Imaging short- and long-term training success in chronic aphasia
- Equal contributors
1 Department of Neurology, University of Münster, Münster, Germany
2 Department of Clinical Neurology, Oxford University, Oxford, UK
3 Department of Clinical & Health Psychology, University of Florida, Gainesville, USA
4 Department of Clinical Radiology, University of Münster, Münster, Germany
5 Department of Health Sciences, Hochschule Fresenius, University of Applied Sciences, Hamburg, Germany
6 Neurocenter, Schön Klinik, Hamburg, Germany
BMC Neuroscience 2009, 10:118 doi:10.1186/1471-2202-10-118Published: 22 September 2009
To date, functional imaging studies of treatment-induced recovery from chronic aphasia only assessed short-term treatment effects after intensive language training. In the present study, we show with functional magnetic resonance imaging (fMRI), that different brain regions may be involved in immediate versus long-term success of intensive language training in chronic post-stroke aphasia patients.
Eight patients were trained daily for three hours over a period of two weeks in naming of concrete objects. Prior to, immediately after, and eight months after training, patients overtly named trained and untrained objects during event-related fMRI. On average the patients improved from zero (at baseline) to 64.4% correct naming responses immediately after training, and treatment success remained highly stable at follow-up. Regression analyses showed that the degree of short-term treatment success was predicted by increased activity (compared to the pretraining scan) bilaterally in the hippocampal formation, the right precuneus and cingulate gyrus, and bilaterally in the fusiform gyri.

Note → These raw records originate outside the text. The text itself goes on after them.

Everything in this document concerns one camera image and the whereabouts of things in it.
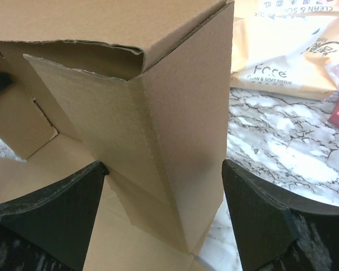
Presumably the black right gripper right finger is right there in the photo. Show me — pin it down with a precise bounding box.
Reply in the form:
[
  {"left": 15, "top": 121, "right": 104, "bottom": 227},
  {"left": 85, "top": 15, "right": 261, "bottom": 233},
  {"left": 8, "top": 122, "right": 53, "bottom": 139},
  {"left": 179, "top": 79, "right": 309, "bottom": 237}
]
[{"left": 221, "top": 160, "right": 339, "bottom": 270}]

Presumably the beige tissue pack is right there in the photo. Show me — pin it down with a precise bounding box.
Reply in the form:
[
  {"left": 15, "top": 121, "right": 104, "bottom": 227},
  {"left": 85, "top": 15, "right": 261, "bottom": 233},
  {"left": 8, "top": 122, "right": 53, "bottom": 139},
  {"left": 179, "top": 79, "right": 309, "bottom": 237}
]
[{"left": 231, "top": 0, "right": 339, "bottom": 100}]

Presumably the brown cardboard box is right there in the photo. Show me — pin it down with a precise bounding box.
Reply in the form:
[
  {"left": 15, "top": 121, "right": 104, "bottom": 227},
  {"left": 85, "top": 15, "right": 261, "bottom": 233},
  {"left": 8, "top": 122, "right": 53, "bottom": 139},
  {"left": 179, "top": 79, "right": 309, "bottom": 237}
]
[{"left": 0, "top": 1, "right": 234, "bottom": 270}]

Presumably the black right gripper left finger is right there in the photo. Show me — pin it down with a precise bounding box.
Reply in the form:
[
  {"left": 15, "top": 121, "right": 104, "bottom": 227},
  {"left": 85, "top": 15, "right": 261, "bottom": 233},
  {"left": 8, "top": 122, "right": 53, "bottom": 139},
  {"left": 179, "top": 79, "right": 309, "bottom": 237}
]
[{"left": 0, "top": 161, "right": 109, "bottom": 270}]

A different picture emerged for long-term training success, which was best predicted by activity increases in the right-sided Wernicke's homologue and to a lesser degree in perilesional temporal areas.

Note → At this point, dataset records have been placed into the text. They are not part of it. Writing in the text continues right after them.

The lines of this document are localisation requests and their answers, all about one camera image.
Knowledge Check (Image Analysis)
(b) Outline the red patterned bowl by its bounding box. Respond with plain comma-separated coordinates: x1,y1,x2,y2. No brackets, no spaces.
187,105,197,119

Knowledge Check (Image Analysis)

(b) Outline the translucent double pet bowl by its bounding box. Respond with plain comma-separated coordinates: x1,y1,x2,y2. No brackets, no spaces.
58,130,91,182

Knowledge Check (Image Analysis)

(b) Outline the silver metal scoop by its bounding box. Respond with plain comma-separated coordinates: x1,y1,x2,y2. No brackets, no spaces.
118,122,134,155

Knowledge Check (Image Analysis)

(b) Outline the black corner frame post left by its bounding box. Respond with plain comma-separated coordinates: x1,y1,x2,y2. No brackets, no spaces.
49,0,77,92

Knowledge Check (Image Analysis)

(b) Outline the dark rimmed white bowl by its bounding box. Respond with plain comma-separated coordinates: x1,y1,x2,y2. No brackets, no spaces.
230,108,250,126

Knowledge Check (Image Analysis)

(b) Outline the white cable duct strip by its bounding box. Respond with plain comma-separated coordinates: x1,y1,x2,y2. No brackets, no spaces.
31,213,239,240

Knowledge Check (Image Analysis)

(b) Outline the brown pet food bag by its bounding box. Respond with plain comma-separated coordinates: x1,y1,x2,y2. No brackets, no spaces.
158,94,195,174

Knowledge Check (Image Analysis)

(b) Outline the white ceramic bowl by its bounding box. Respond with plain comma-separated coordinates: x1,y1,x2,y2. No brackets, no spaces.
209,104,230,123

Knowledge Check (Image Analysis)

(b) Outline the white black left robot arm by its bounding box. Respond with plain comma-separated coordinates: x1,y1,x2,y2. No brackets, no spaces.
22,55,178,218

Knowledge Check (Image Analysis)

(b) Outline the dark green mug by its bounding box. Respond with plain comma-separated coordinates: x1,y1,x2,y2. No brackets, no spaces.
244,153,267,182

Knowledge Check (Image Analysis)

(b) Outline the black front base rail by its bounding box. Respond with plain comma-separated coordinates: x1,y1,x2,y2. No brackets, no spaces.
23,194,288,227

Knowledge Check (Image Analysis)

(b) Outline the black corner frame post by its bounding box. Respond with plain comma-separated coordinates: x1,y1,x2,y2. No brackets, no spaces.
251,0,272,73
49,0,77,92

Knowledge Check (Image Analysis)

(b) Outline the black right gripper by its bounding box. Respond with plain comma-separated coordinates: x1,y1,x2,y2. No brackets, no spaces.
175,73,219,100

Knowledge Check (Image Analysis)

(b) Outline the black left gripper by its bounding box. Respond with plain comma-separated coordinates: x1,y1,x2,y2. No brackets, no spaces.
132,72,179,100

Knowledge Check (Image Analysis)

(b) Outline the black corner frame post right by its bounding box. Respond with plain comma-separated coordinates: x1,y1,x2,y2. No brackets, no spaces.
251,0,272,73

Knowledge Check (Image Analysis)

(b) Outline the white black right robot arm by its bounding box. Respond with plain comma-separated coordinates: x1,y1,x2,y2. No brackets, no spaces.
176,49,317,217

The results show for the first time that treatment-induced language recovery in the chronic stage after stroke is a dynamic process. Initially, brain regions involved in memory encoding, attention, and multimodal integration mediated treatment success. In contrast, long-term treatment success was predicted mainly by activity increases in the so-called 'classical' language regions. The results suggest that besides perilesional and homologue language-associated regions, functional integrity of domain-unspecific memory structures may be a prerequisite for successful (intensive) language interventions.